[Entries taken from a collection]

- Opening Delimiter -

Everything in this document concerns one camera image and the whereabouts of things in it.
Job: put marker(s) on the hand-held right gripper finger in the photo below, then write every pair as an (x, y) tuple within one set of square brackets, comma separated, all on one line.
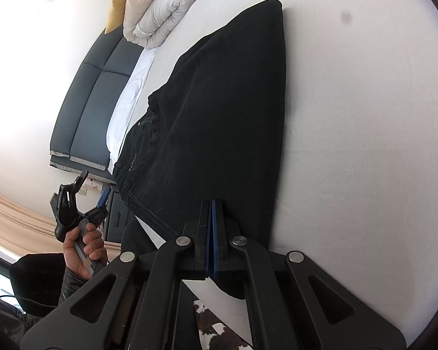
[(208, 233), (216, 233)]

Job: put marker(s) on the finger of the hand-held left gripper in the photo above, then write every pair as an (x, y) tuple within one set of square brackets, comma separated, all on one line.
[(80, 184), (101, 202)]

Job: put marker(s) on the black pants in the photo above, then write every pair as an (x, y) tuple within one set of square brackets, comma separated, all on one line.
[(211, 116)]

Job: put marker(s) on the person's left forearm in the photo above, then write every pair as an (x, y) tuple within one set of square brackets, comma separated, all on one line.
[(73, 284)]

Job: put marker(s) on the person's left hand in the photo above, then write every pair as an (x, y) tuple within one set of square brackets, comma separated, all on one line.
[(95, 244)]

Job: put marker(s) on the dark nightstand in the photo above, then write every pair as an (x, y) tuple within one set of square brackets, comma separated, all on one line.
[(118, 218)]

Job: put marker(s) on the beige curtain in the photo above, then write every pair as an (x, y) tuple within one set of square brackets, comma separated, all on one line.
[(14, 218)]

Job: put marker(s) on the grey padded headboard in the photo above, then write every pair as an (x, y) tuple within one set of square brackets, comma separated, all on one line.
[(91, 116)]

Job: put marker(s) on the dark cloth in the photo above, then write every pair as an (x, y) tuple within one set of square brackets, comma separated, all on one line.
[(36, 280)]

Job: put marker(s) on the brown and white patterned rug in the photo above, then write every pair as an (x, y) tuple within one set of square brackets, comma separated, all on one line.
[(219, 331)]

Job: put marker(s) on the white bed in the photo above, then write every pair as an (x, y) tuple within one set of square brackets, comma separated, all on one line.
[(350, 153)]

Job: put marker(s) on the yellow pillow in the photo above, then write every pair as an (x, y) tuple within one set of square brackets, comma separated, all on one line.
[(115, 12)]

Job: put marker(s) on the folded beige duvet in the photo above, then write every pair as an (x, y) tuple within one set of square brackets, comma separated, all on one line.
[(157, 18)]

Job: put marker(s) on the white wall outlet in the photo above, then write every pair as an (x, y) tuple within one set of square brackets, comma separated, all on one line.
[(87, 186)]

- Closing Delimiter -

» TASK DESCRIPTION
Set down the records exactly, without the pictures.

» RESPONSE BELOW
Everything in this document concerns one camera image and the whereabouts of things in it.
Job: put marker(s) on the hand-held right gripper finger in the photo below, then write every pair as an (x, y) tuple within one set of square brackets, comma separated, all on one line.
[(208, 233), (216, 233)]

Job: put marker(s) on the finger of the hand-held left gripper in the photo above, then write every pair as an (x, y) tuple within one set of square brackets, comma separated, all on one line.
[(80, 184), (101, 202)]

Job: put marker(s) on the black pants in the photo above, then write every pair as an (x, y) tuple within one set of square brackets, comma separated, all on one line.
[(211, 116)]

Job: put marker(s) on the person's left forearm in the photo above, then write every pair as an (x, y) tuple within one set of square brackets, comma separated, all on one line.
[(73, 284)]

Job: put marker(s) on the person's left hand in the photo above, then write every pair as an (x, y) tuple within one set of square brackets, comma separated, all on one line.
[(95, 244)]

Job: put marker(s) on the dark nightstand in the photo above, then write every pair as an (x, y) tuple within one set of square brackets, comma separated, all on one line.
[(118, 218)]

Job: put marker(s) on the beige curtain in the photo above, then write every pair as an (x, y) tuple within one set of square brackets, comma separated, all on one line.
[(14, 218)]

Job: put marker(s) on the grey padded headboard in the photo above, then write every pair as an (x, y) tuple within one set of square brackets, comma separated, all on one line.
[(91, 116)]

Job: put marker(s) on the dark cloth in the photo above, then write every pair as an (x, y) tuple within one set of square brackets, comma separated, all on one line.
[(36, 280)]

Job: put marker(s) on the brown and white patterned rug in the photo above, then write every pair as an (x, y) tuple within one set of square brackets, comma separated, all on one line.
[(219, 331)]

Job: put marker(s) on the white bed in the photo above, then write every pair as an (x, y) tuple within one set of square brackets, comma separated, all on one line.
[(350, 153)]

Job: put marker(s) on the yellow pillow in the photo above, then write every pair as an (x, y) tuple within one set of square brackets, comma separated, all on one line.
[(115, 12)]

Job: put marker(s) on the folded beige duvet in the photo above, then write every pair as an (x, y) tuple within one set of square brackets, comma separated, all on one line.
[(157, 18)]

Job: put marker(s) on the white wall outlet in the photo above, then write every pair as an (x, y) tuple within one set of square brackets, comma separated, all on one line.
[(87, 186)]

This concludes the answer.